11 September 2015

Carpe Diem. Seize The Day, Boys. Make Your Lives Extraordinary

I’m going to order the Secret Boy Handbook. . . except that it’s a closely-guarded secret, and no one (aside from a boy) knows how to get their hands on the Handbook. It can't be found on Amazon . . . it's not the Scout book. The Secret Handbook contains myriad boy secrets. And I know that they’re closely guarded because Rusty will occasionally reveal a boy secret . . . perhaps after watching me struggle with a task for hours . . . perhaps after struggling for years! For instance: did you know that cleans-up with soap and water refers not merely to skin but to paint brushes? This was a life-changing revelation of what I believe to be a boy-only secret.


Now that the copper pot rack is here and suspended from the laurel-wood ceilings, I can finally polish the copper, which has been sitting in our dishwasher since May. I love polishing copper, as you know. But we’re talking about polishing three (3) sets of copper. The best, largest collection is a hammered set that my darling Adrienne toted back from Villedieu during a French holiday together. Then we have the odds-n-ends picked-up at Sur la Table or Williams-Sonoma; and the pieces that Rusty has accumulated over the years, some of which look pretty when polished but aren’t even intended for cooking. Then there's the new stuff I've had shipped recently. 

Each piece in each set requires varying effort in polishing. Some are easy – slap on the paste and polish it to a mirror finish. Others have had years of polishing though seldom a thorough down-to-the-copper cleaning after someone (we won’t name names) made his famous-but-messy coq au vin five or six times.

So I’m on the ground scrubbing with the little pad of French polish. Nothing! I break out the big guns and go for the tad-more-harsh U.S. copper polish. Slight improvement. Now I know that Rusty has about 10,000 soft pads that somehow attach to a drill gun. Surely I can snag one and buff-out those pesky, remaining dark spots. Kathy, think again.

Not only does Rusty closely guard (read: hide) anything that attaches to his drills (plural), he’s been hiding a secret product known as jeweler’s rouge . . . intended to be rubbed onto a drill’s puffy pad and used to achieve that mirror finish. Thirty years with this guy and I've never heard the words: jeweler's rouge. Good God, man! How long were you going to keep this secret? It’s in the Boy Handbook, Rusty says. But wait. It’s get’s worse.

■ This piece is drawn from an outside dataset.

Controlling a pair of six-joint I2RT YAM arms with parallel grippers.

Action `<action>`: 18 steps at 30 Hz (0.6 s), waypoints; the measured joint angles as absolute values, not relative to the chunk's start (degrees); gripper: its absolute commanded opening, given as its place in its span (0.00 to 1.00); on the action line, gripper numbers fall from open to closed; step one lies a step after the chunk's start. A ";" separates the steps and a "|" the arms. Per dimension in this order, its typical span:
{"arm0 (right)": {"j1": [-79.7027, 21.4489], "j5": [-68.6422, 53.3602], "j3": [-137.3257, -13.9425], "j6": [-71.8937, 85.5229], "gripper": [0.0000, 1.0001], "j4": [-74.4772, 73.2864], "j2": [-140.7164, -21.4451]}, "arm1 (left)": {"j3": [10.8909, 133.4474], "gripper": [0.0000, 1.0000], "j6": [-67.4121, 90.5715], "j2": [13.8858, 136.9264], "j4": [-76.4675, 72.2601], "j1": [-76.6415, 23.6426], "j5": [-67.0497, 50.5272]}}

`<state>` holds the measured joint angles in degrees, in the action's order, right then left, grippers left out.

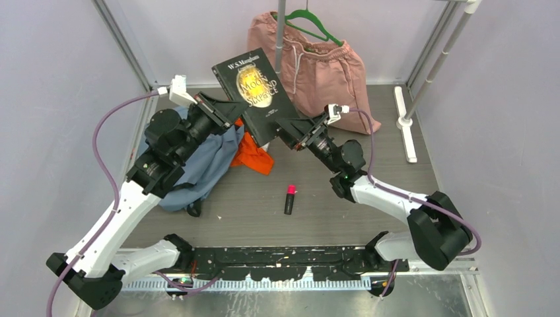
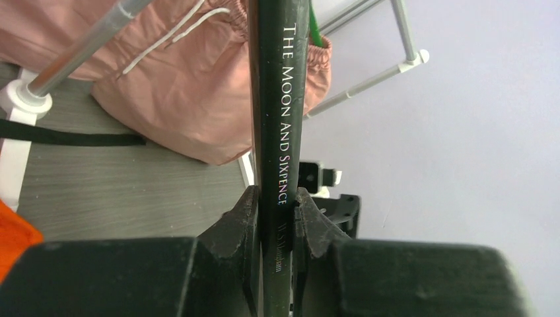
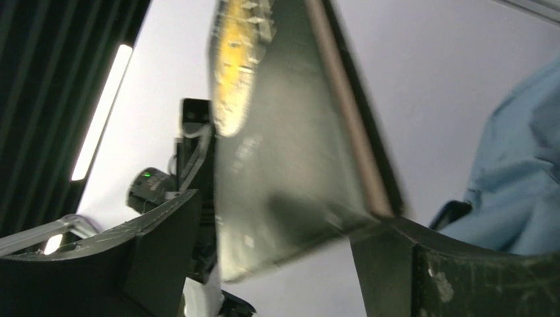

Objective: Pack the student bag
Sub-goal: Pick up the book from the center of the board.

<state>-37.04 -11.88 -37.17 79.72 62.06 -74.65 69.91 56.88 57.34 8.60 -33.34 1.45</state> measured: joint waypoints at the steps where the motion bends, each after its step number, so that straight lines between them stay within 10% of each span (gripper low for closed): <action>1: -37.04 -11.94 -37.87 79.94 0.77 63.61 -75.24 | 69.23 0.00 57.01 57.28 8.16 -33.36 1.43; 10: -37.04 -12.93 -41.91 84.73 0.45 72.38 -83.59 | 62.22 0.00 60.18 53.30 2.61 -32.97 4.60; 16: -37.01 -14.39 -45.28 88.29 0.01 74.78 -85.80 | 60.64 0.00 61.49 51.40 1.50 -32.67 6.44; 18: -37.01 -14.68 -45.76 89.08 0.01 74.74 -85.82 | 60.53 0.23 61.23 51.03 0.38 -32.73 6.61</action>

There’s something called million-grit sandpaper, or perhaps it’s millionth of a grit. Who knows and who cares? In any event, it’s used wet and will remove any particle of grime from copper without scratching. And then one applies this jeweler’s rouge stuff, and then you just buff it out with that powder puff drill attachment. Easy, right? Think again. Holding stationary a copper pot while holding a spinning puff pad is more difficult than you'd imagine. Rusty says we might use a bench vise, but we don't yet have a bench. Bench vise? Another closely guarded boy secret? So it turns out that I'm better equipped to use the million-grit sandpaper and water, while Rusty maintains a tight hold on his power tools, literally.

The Boy Handbook. This is probably where is kept the secrets to rain-gauge water displacement, how to properly apply wood stain, and possibly even the secret to the pecan crack bar dessert.

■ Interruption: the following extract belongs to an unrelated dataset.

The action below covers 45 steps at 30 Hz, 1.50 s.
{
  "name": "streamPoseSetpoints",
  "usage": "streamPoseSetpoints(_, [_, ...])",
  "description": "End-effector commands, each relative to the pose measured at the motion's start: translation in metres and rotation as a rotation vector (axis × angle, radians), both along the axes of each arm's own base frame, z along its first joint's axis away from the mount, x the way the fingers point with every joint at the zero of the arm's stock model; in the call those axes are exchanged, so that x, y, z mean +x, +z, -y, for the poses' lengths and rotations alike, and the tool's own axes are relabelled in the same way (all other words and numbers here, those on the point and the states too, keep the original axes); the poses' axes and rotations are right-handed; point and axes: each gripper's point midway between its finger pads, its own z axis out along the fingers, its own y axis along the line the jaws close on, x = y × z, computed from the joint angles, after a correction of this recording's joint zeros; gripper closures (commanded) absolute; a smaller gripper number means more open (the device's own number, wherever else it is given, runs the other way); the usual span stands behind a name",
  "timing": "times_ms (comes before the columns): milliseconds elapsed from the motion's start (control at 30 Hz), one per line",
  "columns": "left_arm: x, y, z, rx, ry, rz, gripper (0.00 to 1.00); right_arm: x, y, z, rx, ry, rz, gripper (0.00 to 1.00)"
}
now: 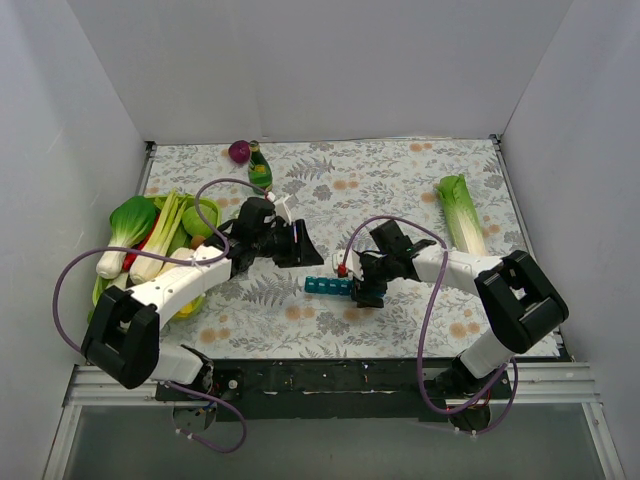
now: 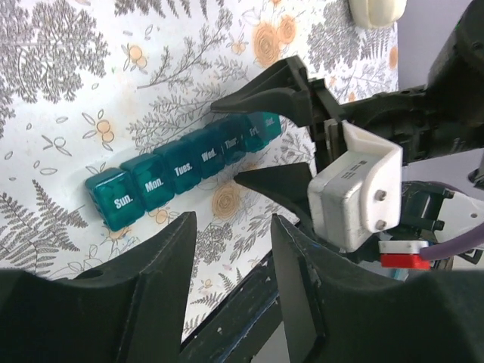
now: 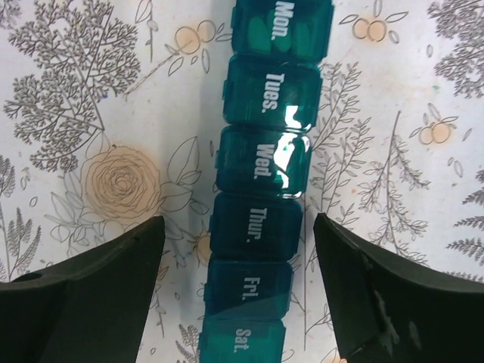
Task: Sort the pills into containers
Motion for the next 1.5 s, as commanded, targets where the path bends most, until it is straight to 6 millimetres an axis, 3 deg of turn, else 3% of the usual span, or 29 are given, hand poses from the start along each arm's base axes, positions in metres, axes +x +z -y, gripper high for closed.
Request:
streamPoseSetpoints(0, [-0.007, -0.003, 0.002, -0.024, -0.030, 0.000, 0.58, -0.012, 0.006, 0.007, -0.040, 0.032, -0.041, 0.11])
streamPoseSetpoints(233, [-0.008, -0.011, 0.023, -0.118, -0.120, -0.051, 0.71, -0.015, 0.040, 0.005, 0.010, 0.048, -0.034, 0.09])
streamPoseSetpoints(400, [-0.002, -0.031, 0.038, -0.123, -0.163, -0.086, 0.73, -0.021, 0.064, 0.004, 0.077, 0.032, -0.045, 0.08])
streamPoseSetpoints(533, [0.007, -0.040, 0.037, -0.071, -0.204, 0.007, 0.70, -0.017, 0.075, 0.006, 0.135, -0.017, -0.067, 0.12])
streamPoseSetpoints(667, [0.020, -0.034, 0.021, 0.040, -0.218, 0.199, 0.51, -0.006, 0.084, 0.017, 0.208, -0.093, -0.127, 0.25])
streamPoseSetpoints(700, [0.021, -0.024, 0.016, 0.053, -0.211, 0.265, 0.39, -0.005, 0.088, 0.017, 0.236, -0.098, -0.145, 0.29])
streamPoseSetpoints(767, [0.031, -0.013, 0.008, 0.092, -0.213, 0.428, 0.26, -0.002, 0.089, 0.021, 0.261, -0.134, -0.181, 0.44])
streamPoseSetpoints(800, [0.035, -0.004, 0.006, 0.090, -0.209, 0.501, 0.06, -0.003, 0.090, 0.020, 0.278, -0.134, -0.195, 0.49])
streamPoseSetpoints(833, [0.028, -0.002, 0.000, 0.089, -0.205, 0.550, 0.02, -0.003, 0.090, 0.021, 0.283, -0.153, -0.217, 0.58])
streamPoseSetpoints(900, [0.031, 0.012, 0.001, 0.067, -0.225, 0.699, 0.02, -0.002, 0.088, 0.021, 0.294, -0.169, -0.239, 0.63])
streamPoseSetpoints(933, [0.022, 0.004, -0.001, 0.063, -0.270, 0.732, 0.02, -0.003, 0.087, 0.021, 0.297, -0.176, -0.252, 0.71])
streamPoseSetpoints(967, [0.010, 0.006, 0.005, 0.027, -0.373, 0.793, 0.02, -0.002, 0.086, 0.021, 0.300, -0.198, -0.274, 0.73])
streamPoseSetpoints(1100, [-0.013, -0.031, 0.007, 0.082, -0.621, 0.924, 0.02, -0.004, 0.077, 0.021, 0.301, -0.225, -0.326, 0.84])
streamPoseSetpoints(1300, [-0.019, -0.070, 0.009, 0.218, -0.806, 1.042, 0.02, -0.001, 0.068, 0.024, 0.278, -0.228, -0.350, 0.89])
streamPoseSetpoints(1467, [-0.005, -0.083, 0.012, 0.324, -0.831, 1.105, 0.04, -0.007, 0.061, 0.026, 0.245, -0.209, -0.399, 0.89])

You just keep your little Secret Boy's Handbook, my pet.

Guess who held a power tool all day and polished several pieces of our copper? Guess who will continue his project later today?

I think that they look great. The large pot wasn't that pretty when it was new. Rusty believes that they still need some buffing work. Go for it, darling. Four nearly done . . . so many yet to be tackled. I believe that I can manage the hammered set alone; but there's likely some boy secret to polishing a hammered surface, so perhaps not. 

Now guess who has to find a way to repay this Herculean the-secret’s-out task? Lo que hay.